Sur les fondamentaux :
Depuis le début de l'année, les analystes ont revu leurs attentes de résultats à la hausse de plus de 10% pour 2022 et 2023, et de plus de 15% pour 2024. D'après le consensus, les résultats des banques en 2024 devraient être 35% à 40% plus élevés qu'en 2021, ce qui amènerait leur ROE confortablement au-dessus de 10%.
Les tendances observées au deuxième trimestre se poursuivent et devraient se refléter favorablement dans les résultats du T3 :
- Le secteur bénéficie d'une forte demande de crédit de la part des entreprises, avec un stock en croissance de 8% sur 1 an glissant.

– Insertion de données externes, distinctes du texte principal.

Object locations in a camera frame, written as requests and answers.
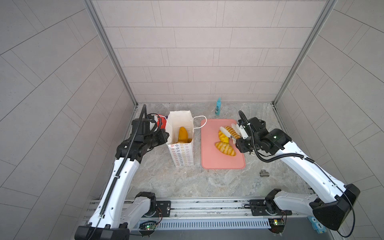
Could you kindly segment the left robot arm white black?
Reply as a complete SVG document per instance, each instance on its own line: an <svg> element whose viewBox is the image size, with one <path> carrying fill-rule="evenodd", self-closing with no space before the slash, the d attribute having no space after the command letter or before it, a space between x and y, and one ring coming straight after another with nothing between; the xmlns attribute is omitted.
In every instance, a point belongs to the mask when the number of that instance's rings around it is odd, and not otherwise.
<svg viewBox="0 0 384 240"><path fill-rule="evenodd" d="M118 146L107 188L88 223L77 228L76 240L127 240L140 218L155 211L156 196L148 192L139 193L125 212L123 205L143 156L165 144L168 137L164 129L147 135L132 134Z"/></svg>

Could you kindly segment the long loaf fake bread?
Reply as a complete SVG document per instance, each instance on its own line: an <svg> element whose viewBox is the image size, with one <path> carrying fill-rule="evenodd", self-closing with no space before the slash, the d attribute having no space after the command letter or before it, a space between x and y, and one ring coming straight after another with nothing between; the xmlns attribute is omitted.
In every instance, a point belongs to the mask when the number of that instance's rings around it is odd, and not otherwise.
<svg viewBox="0 0 384 240"><path fill-rule="evenodd" d="M180 127L178 135L178 143L184 144L189 142L189 135L184 127Z"/></svg>

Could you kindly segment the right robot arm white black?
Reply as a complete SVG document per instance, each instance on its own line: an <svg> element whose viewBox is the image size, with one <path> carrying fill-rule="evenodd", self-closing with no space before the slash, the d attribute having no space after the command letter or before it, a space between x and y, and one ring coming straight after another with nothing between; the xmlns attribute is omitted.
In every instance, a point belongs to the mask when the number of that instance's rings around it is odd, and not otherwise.
<svg viewBox="0 0 384 240"><path fill-rule="evenodd" d="M293 194L273 189L262 207L271 216L286 211L316 218L326 228L338 231L361 191L354 184L344 184L306 155L292 138L280 129L268 131L266 123L254 117L247 119L239 112L238 124L221 127L222 135L231 139L241 153L255 154L264 163L281 160L294 170L313 189L309 195Z"/></svg>

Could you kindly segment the white printed paper bag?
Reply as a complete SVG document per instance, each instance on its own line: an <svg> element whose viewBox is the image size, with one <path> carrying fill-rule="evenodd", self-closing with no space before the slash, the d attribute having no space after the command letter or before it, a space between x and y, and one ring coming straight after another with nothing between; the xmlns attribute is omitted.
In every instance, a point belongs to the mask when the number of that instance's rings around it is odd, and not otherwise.
<svg viewBox="0 0 384 240"><path fill-rule="evenodd" d="M190 111L173 111L167 118L165 130L169 133L166 145L170 151L171 157L176 167L186 167L194 165L194 134L200 127L195 127L195 119L206 116L193 117ZM188 143L178 143L178 135L180 127L186 128L189 135Z"/></svg>

- Les bénéfices des hausses de taux commencent à se percevoir à l'actif, en particulier pour les banques anglaises, allemandes et périphériques. Les marges sur les nouveaux prêts ont considérablement augmenté sur l'ensemble du spectre.
- Les défauts restent faibles dans un contexte de forte croissance nominale. Les banques pourraient augmenter légèrement les provisions de prudence.
- La banque d'investissement classique pâtit de la baisse d'activité dans les fusions acquisitions et les marchés primaires, mais c'est essentiellement un problème pour les banques américaines et suisses. Le dynamisme des salles de marché porte l'activité des européennes.
- Si les premières pressions sur les coûts se font sentir, les volumes d'activité ont jusqu'à présent crû plus vite que les salaires.
Pour la suite, le débat porte sur l'effet net des hausses de taux d'une part, et de l'impact d'une récession et des pressions politiques d'autre part :
- Une hausse de taux de 100bps amène une hausse du ROE de 1,5 voire 2 points (cet effet s'estompe quand les taux passent au-dessus de 2%).
- Un doublement de défauts par rapport à la moyenne historique amène une baisse du ROE de 3 points. Usuellement on constate dans les récessions un facteur multiplicatif entre 1,5x et 3x.
- Les pressions politiques resteront importantes mais sont impossibles à quantifier. Dans la zone Euro, l'Espagne a pris jusqu'à présent la position la plus dure, ce qui n'a pas empêché les banques espagnoles de surperformer largement le marché.
Sur les valorisations :
Les ratios cours / bénéfices sont aux plus bas de leur histoire. Pour certaines banques, ils atteignent des niveaux très faibles (4x pour Société Générale, Deutsche Bank ou Unicredit par exemple). Cela traduit une inquiétude du marché sur plusieurs fronts :
- La perspective d'une récession sévère liée à la vie chère et au resserrement monétaire
- Les risques d'une augmentation brutale et désordonnée des taux qui ne laisserait pas aux banques le temps de recycler leurs actifs sur des rendements plus élevés
- Les risques de mesures politiques adverses (taxes spéciales, moratoire, augmentation forcée des dépôts bancaires, etc.)
Les ratios cours / valeur comptable oscillent entre 0,5x et 0,6x, ce qui implique une rentabilité estimée par le marché à 5%-6% pour le secteur. Ce chiffre laisse penser que le scénario central du marché est une combinaison de hausse de taux et de récession sévère.
Sur les catalyseurs :
La saison des résultats pourrait donner un peu de souffle au secteur. Les analystes ayant été prudents dans leurs anticipations de revenus d'intérêt, les banques viendront en majorité au-dessus du consensus avec une marge importante. La plupart communiqueront des objectifs à la hausse pour les années à venir, tout en soulignant l'incertitude macroéconomique.
Une poursuite de la stabilisation des cours de l'énergie devrait faire revenir certains gérants sur les cycliques européennes, en particulier outre-Atlantique. Toute donnée pointant à une résistance de l'activité économique ou à une modération progressive de l'inflation sera interprétée très favorablement.